Three documentaries (along with a smattering of live footage) make up the second disc. The first, “The Depot to Monte Cristo”, is a short piece recorded in 2002 during the Hot Shots II tour, and features a few revealing quotes (such as the one which leads off this review) taken from a period before the band had become entirely disgruntled with their careers. The second feature is almost more of a collage than a documentary. “1997-2004” is, as you might expect from the title, a look at the band’s career in its entirety. It is constructed entirely from home movies and still images, with no narration, simply a cavalcade of pictures and associations. It makes for an interest time capsule, if nothing else.

But the third documentary is more than merely a memento. “Let It Beta” (you’re supposed to pronounce the “e” in Beta long, like “feed”, if that makes sense), originally intended merely to record the making of Heroes to Zeroes, instead turned into the depressing chronicle of the band’s final months.

The parallels between “Let It Beta” and Wilco’s I Am Trying To Break Your Heart are quite unsettling. At the commencement of recording, the Betas find themselves in a vulnerable position. Their records haven’t sold very well, and they’re in debt to their record company, who they blame for the commercial failure of their second album. As a result, they are justifiably wary of any further corporate interference. Furthermore, the same critics who championed their initial releases have turned on them. They want nothing more than to be released from their record contract and regain a degree of autonomy over their fate. But whereas Wilco, as documented in I Am Trying To Break Your Heart, were able to turn their unreleased masterpiece into a cause célebre and critical phenomenon by bypassing their record company, the Betas seem essentially helpless to affect the situation. It is almost chilling to see a band so completely lose their nerve. The momentum so necessary to any sustained creative endeavor seems wholly gone, and the band remains unable to recapture the traction.

While the group never — at least in the footage shown — turns on one another, they are essentially four men against the world. Unable to achieve the success they were once promised, unable to find any firm footing in the studio, unable even to control the costs of rapidly mushrooming studio sessions, the only real solace remains their live performances and their small but fervent fanbase. But at the end of the documentary it becomes clear that these are not reasons enough to remain aboard a sinking ship, mortally wounded by diminished expectations.
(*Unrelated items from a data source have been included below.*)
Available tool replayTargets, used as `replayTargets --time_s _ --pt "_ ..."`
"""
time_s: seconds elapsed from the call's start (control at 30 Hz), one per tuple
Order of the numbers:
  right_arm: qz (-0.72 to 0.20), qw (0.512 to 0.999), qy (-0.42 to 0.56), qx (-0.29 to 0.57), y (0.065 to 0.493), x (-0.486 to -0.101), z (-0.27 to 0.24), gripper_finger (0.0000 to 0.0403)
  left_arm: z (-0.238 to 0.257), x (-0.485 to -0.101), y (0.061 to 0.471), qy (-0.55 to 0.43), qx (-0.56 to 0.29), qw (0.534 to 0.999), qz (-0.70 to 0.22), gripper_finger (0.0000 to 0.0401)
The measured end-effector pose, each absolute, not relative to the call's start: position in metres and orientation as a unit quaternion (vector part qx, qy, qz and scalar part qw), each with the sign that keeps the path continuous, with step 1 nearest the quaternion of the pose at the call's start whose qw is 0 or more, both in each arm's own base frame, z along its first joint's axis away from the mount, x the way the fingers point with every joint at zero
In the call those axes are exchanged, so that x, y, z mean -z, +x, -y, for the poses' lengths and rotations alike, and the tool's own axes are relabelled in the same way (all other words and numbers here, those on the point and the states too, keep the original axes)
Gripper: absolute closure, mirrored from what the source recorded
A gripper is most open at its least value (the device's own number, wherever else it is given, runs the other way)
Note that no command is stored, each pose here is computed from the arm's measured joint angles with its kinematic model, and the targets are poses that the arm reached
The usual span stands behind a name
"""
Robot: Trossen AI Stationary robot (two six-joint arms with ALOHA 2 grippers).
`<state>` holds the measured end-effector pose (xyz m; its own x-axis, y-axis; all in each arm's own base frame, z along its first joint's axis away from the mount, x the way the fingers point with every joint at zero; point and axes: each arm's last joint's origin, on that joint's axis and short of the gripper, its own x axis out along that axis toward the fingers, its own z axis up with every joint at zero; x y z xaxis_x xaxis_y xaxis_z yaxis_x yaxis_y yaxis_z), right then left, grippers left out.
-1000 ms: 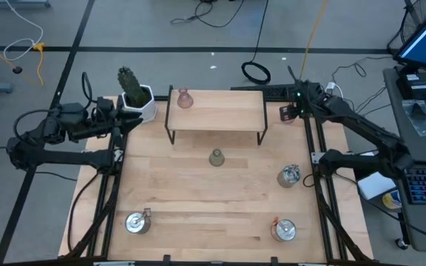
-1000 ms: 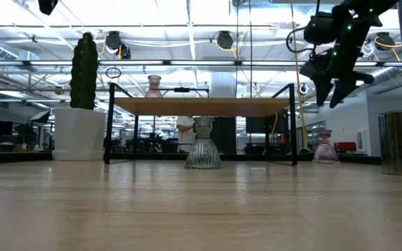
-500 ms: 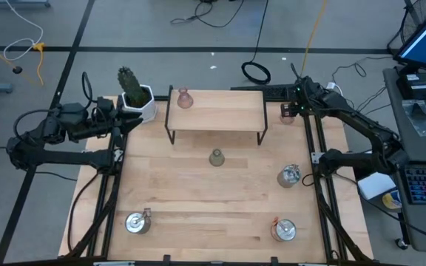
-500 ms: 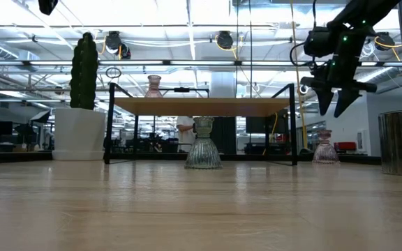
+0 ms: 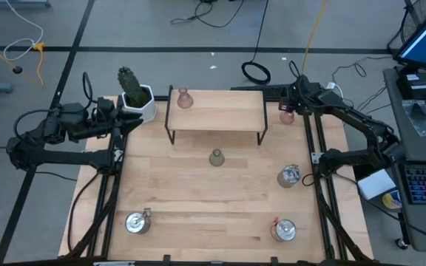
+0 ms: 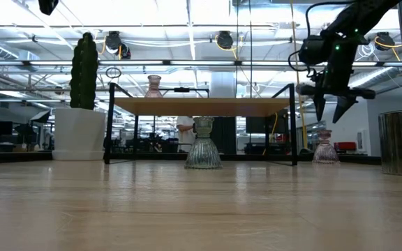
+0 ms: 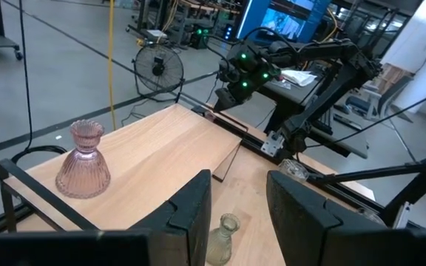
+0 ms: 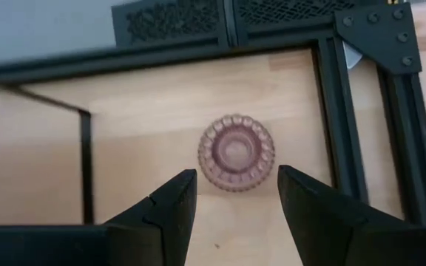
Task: Pick & Place candle stick holders
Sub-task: Put the pink candle holder on the shelf
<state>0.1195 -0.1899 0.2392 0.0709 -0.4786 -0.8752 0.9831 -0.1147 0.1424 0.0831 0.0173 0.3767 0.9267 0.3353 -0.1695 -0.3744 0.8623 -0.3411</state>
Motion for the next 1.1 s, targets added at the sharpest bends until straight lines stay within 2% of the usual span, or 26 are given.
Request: replayTargets --time_s 0.87,1.1 --pt "-0.273 0.552 0.443 0.652 0.122 -0.23 0.197 0.0221 -0.016 -0.376 0.083 -0.175 -0.162 0.969 -0.063 0.027" --pt "-0.266 0.546 0.441 0.661 0.123 -0.229 0.198 0.0249 -0.015 -0.376 0.084 -0.17 -0.143 0.973 -0.067 0.027"
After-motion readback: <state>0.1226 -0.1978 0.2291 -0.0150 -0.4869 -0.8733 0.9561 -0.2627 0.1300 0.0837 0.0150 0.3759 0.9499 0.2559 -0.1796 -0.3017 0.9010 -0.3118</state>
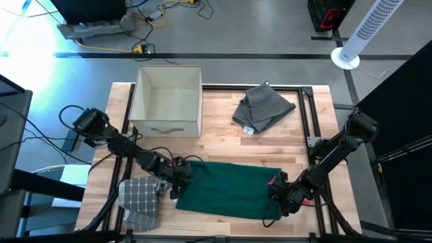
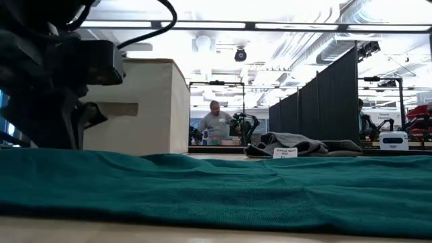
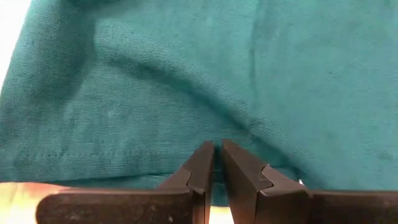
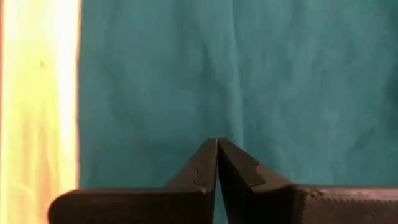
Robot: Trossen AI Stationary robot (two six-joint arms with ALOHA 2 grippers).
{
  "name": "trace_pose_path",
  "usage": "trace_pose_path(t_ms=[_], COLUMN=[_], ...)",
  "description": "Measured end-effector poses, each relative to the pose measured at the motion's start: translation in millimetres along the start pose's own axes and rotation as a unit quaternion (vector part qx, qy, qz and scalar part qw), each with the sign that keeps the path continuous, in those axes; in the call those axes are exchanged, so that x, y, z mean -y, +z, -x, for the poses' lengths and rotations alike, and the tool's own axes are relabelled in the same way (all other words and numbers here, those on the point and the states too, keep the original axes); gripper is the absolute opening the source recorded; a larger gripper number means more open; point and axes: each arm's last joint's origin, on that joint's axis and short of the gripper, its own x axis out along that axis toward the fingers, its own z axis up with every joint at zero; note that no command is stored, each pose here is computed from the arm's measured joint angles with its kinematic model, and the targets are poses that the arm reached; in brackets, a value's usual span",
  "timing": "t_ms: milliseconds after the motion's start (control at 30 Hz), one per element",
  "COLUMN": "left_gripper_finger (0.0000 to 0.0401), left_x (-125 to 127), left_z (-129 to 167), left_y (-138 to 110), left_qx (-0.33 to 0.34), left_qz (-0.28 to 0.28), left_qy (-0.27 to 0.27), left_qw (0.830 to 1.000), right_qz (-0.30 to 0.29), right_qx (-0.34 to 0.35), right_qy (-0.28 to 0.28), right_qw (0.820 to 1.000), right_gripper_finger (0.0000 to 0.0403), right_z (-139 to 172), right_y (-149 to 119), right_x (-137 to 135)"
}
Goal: Fold towel
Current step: Fold the green towel
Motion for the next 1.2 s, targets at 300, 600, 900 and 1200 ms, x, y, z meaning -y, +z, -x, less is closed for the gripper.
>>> trace_pose_path(t_ms=[300,600,900,1200], left_gripper_finger=[0.0025,0.0025,0.0025,0.0013], left_x=[-8,-14,21,41], left_z=[6,30,53,19], left_y=[-10,-10,19,0], left_qx=[-0.069,-0.086,0.010,0.007], left_qz=[-0.025,-0.016,0.024,0.018], left_qy=[0.033,0.018,-0.080,-0.034], left_qw=[0.997,0.996,0.996,0.999], right_qz=[0.002,-0.012,-0.026,-0.014], right_qx=[-0.032,-0.034,-0.004,0.018], right_qy=[-0.007,-0.007,0.070,0.091], right_qw=[0.999,0.999,0.997,0.996], right_gripper_finger=[0.0000,0.0000,0.0000,0.0000], right_z=[-7,-4,27,26], right_y=[-10,-11,-1,-4], right_x=[-3,-2,-7,-17])
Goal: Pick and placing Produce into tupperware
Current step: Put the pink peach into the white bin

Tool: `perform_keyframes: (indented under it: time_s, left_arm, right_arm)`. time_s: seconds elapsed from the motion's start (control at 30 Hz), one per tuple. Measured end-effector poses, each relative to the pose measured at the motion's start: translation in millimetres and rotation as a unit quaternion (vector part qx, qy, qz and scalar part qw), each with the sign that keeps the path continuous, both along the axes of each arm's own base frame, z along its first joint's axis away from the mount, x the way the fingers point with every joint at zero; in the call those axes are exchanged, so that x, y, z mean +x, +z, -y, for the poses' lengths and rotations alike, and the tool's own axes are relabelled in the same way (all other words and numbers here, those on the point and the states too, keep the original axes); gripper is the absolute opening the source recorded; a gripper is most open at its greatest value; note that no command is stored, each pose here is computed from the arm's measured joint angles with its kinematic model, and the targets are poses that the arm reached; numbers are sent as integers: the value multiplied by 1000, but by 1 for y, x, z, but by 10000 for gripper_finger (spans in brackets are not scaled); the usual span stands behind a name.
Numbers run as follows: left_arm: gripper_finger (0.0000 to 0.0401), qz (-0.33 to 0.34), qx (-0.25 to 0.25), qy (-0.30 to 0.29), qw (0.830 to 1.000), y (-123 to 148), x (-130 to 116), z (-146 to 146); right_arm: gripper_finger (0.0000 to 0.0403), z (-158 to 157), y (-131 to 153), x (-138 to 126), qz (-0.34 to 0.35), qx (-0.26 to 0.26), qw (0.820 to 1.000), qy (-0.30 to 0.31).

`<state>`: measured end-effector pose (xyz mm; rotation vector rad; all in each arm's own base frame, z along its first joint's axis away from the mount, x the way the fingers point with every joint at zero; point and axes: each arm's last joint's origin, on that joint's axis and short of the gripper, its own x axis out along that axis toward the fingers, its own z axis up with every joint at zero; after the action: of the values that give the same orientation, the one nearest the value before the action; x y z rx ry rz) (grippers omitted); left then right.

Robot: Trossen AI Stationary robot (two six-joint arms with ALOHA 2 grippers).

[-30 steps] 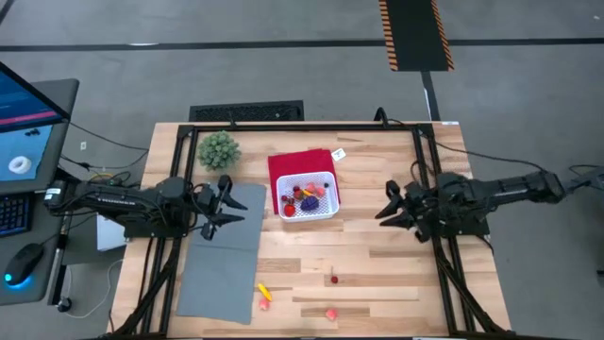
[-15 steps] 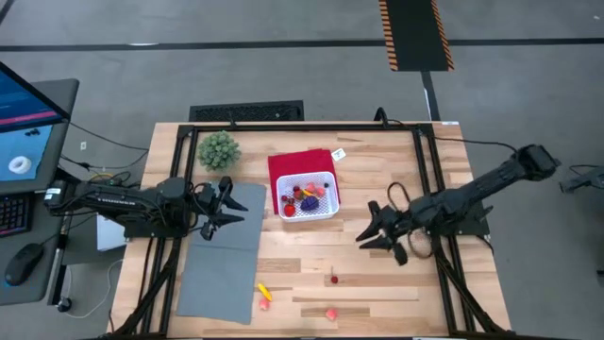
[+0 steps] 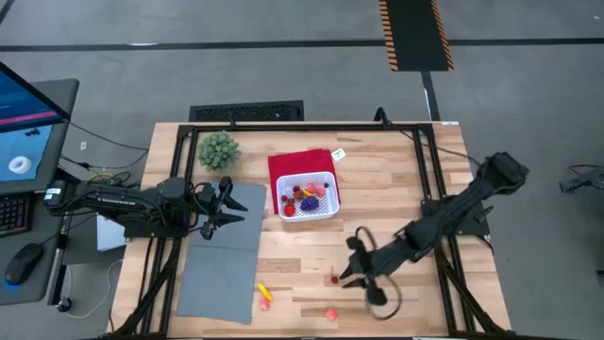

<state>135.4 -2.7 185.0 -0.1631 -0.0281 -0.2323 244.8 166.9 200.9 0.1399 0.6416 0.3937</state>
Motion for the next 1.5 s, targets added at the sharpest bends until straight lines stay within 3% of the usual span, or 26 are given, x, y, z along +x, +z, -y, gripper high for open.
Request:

Although the actual decision to quit is made off-camera, the film leaves the viewer with no doubt that the choice was almost inevitable.

As depressing as it sounds — and it is, no doubt about that — the mass of information gathered for this set makes for a captivating portrait of a band in its death-throes. Many times throughout the documentaries the band bewails the deleterious influence of the critical community on their career, and the poisonous high expectations that contributed to the eventual breakup. I certainly count as part of said community, but they should at the least consider themselves fortunate that they were the subject of such deserved praise to begin with. While it is true that the Beta Band never quite lived up to their potential, it is also true that few groups ever reach even that modest pinnacle of expectations. They recorded some good music, and the fact that they quit when it stopped being enjoyable places them head-and-shoulders above a few other groups I could mention who really should have quit a long time ago. I wish them well in their future careers as filmmakers, or whatever — after all the crap the music industry has dumped on them, present company included, they deserve a break.